In the past when I've suggested upvoting job posts that include salary
information, it always comes out with positive upvotes, indicating that it's
something that interests the community.

I also never encourage downvoting.

------
thanpolas
Alacrity Law | Remote | Node.js, GraphQL, Apollo, React | up to £100k

Alacrity is a well funded early-stage startup founded by seasoned legal,
finance and procurement professionals. Our mission is to create technologies
which enhance the relationship between corporates and law firms to improve
service delivery, reduce costs and manage relationships more efficiently. The
legal industry is changing rapidly and we’re excited to help.
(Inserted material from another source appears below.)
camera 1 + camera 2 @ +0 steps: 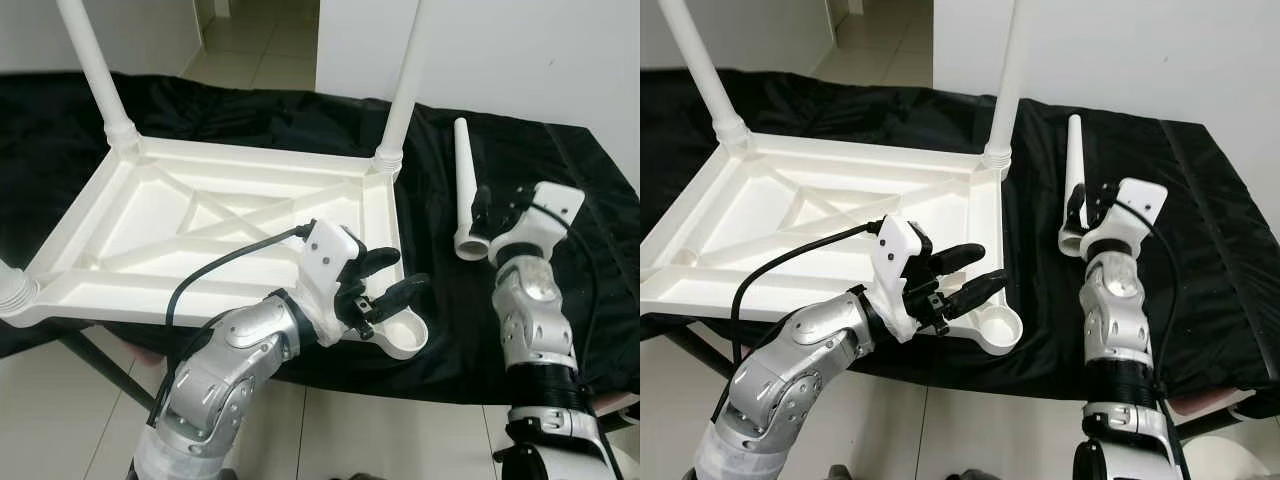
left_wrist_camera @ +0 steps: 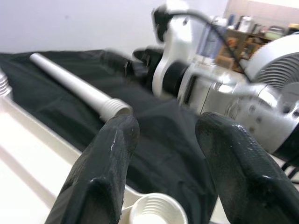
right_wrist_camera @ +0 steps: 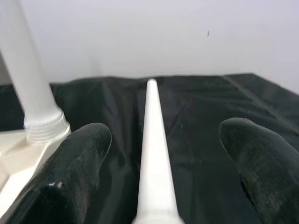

We are looking for experienced and senior software engineers for both platform
and frontend work. Please review our job postings and apply to the one that
fits your skills best:
[https://alacrity.workable.com/](https://alacrity.workable.com/)

------
gangadhargs
Zenprivex (ZPX) | Full Stack, Front end and Backend engineers | Bengaluru,
India | Full time | Onsite

We are a Singapore and India startup working on blockchain based financial
products like Indices and Exchanges. We were recently funded by valley based
Milliways Ventures, Singapore based Seedplus and prominent angel investors in
India. We are looking to hire engineers who have a passion for exploring and
building products on new technologies. Our products are built on Python/Django
and ReactJS. If you have built products on these platforms and are excited to
be working on blockchain and crypto technology, we would love to work with
you.

Please reach out to me gangadhar at zenprivex.com if you have any questions.

------
a_imho
Black hole for me. Applied in February, their automated response says _If we
find a good fit for you we will be in touch shortly._ which obviously never
happened. No option to delete/request deletion of submitted personal
information either.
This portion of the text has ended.